Governo Lula quer definir critérios mais claros no Córtex, sistema de vigilância acusado por críticos de permitir espionagem indiscriminada
O sistema, que é conhecido como uma espécie de “Big Brother federal”, é acusado por seus críticos de permitir a espionagem indiscriminada da população — mais de 360 mil pessoas teriam sido alvo do Córtex, segundo dados do próprio governo.
O Ministério da Justiça afirmou ao Metrópoles que a ferramenta passa por auditorias rotineiramente e que, agora, está sendo elaborado um documento preparatório com objetivo de “modernizar e aperfeiçoar o sistema”.
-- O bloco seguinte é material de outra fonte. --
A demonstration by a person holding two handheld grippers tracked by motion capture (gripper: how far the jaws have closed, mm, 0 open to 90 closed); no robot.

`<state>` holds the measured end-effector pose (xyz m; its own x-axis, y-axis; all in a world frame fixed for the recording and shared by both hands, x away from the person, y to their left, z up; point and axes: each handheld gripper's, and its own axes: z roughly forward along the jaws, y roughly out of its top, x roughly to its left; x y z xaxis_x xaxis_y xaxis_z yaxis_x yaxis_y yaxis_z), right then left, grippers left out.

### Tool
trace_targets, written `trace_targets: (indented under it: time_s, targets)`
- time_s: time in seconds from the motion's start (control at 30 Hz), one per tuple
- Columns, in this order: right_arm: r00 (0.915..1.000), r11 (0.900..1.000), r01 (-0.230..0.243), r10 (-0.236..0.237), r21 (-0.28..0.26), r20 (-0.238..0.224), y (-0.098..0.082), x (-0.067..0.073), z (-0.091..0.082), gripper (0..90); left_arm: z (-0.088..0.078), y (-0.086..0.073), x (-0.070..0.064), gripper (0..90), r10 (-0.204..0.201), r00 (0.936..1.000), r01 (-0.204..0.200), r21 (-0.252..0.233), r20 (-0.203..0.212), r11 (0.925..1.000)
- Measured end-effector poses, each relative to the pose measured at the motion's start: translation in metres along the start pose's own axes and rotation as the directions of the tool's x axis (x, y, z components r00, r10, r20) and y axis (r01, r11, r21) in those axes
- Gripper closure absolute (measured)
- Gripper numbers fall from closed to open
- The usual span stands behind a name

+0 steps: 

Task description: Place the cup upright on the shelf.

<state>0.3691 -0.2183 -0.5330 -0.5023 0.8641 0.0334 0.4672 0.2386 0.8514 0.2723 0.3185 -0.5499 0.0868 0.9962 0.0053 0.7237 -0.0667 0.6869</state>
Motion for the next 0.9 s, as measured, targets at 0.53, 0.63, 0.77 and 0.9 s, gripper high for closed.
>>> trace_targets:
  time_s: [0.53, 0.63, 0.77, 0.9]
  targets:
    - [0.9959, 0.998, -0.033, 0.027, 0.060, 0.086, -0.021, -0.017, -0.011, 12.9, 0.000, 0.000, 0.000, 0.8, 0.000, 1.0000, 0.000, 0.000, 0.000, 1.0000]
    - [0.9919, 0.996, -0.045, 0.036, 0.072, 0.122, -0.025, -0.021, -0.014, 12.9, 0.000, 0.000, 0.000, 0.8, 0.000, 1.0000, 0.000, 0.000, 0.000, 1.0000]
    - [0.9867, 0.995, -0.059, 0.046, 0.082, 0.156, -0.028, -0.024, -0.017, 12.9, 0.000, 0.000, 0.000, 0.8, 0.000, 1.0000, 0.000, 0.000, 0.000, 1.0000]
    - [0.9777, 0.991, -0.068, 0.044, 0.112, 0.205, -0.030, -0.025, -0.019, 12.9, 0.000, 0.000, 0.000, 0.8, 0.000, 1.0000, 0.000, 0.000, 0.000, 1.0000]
O documento é sigiloso, mas a reportagem apurou que é desejo do ministro Ricardo Lewandowski estabelecer uma governança e definir regras claras para o uso do sistema.
O governo Lula tem sido pressionado por uma série de movimentos de direitos humanos e grupos da advocacia para que seja freado o uso indiscriminado do sistema.
Como funciona o Córtex
O sistema Córtex foi lançado experimentalmente em 2018 – ainda no governo do ex-presidente Michel Temer (MDB). No entanto, a ferramenta ganhou força durante o governo Jair Bolsonaro (PL) e se expandiu pelo país.
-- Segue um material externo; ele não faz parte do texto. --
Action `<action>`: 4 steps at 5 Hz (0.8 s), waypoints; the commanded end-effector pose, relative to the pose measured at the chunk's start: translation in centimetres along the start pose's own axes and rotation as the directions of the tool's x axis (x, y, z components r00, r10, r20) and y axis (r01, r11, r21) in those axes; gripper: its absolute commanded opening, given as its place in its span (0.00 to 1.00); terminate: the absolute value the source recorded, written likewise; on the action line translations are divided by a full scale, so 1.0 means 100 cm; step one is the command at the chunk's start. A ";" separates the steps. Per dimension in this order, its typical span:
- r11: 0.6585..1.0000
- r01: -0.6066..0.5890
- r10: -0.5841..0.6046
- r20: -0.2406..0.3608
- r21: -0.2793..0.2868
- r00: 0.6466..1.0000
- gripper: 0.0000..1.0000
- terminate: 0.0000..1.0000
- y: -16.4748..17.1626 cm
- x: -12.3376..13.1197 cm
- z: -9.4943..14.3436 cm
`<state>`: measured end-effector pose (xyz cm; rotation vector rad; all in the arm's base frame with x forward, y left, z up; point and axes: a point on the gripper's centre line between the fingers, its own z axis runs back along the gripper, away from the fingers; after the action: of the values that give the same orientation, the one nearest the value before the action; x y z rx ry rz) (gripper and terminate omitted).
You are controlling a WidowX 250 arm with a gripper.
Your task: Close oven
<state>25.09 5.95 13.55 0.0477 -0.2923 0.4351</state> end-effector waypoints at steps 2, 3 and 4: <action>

O sistema de inteligência artificial tem acesso a câmeras capazes de ler placas de veículos espalhadas país afora para rastrear alvos móveis. O programa permite, por exemplo, saber toda a movimentação de alguém em seu dia a dia.
Entre os órgãos que podem acessar essas informações, estão as polícias, o ministério público e até as guardas civis municipais.
Regras mais claras
Especialistas afirmam que o acesso a um sistema como o Córtex deveria se dar apenas no âmbito de investigações formais.
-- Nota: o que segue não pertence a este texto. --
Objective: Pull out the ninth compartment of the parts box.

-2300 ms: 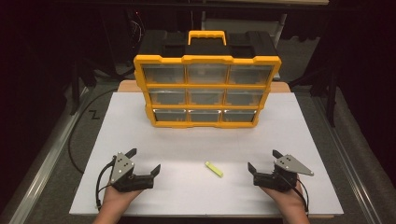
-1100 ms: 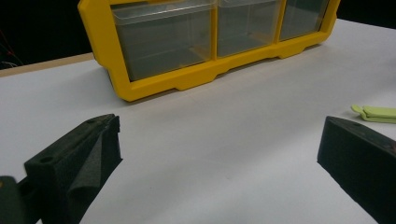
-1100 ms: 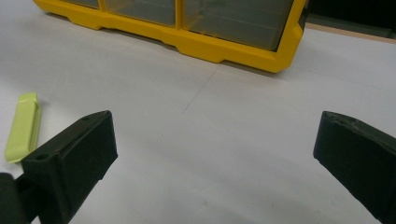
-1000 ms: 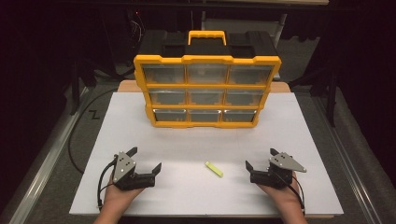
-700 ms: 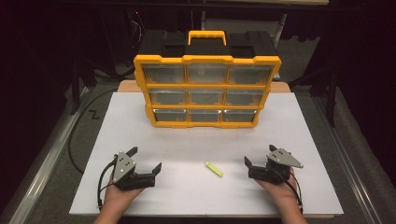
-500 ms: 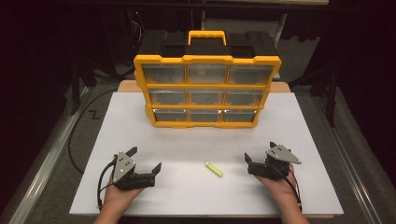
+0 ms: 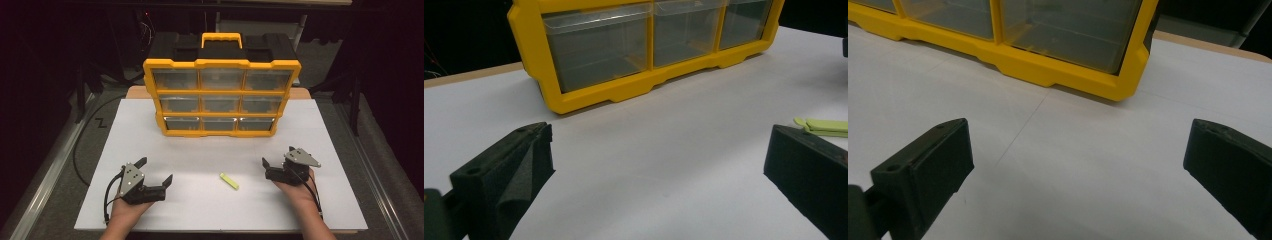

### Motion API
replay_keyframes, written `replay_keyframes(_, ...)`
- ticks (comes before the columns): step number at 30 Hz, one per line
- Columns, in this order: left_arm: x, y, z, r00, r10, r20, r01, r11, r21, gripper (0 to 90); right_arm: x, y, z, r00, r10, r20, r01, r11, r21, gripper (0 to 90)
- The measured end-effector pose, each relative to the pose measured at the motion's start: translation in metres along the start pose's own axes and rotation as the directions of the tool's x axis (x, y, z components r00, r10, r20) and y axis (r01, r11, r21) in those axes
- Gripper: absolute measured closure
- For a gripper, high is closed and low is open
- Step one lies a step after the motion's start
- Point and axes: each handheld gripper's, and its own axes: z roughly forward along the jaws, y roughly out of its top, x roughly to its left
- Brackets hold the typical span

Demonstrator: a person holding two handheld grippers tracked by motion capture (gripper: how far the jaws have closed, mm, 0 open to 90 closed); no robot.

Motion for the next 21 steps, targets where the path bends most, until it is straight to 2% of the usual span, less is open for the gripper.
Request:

“A Constituição Federal assegura a todo cidadão a inviolabilidade de sua vida privada e de sua intimidade. Qualquer violação a um direito fundamental tem que ser necessariamente autorizada, de forma expressa e fundamentada, pela Justiça. O acesso a informações sigilosas, assim como o monitoramento de cidadãos, só é permitido em hipóteses específicas e no âmbito de investigações oficiais, regularmente instauradas”, afirma Sérgio Rosenthal, mestre em direito penal pela USP.
Especialista em direito penal econômico pela Universidade de Coimbra e IBCCrim, Dinovan Dumas segue na mesma linha e afirma que é “inviável encontrar alguma justificativa para o fato de milhares de servidores públicos terem acesso a dados extremamente sensíveis de qualquer cidadão, sem autorização e sem registro do motivo da consulta”.
“Isso não é segurança pública, é um ato de bisbilhotagem institucionalizada”, afirma o especialista.
Já o criminalista Philip Antonioli afirma que o uso indiscriminado do Córtex pode abastecer investigações privadas distantes do interesse público. “Entendo que precisamos, sim, de um serviço para consulta rápida de dados em favor da segurança pública, da sociedade. Mas, ao ampliar essas possibilidades a um número ilimitado de consulentes, podemos abrir caminho para eventuais investigações privadas, cujos propósitos podem ir muito além do interesse público”, diz.
A reportagem também conversou informalmente com policiais que admitem que pode haver ajuste no Córtex, mas alertam que burocratizar o sistema poderia dificultar investigações e favorecer o crime.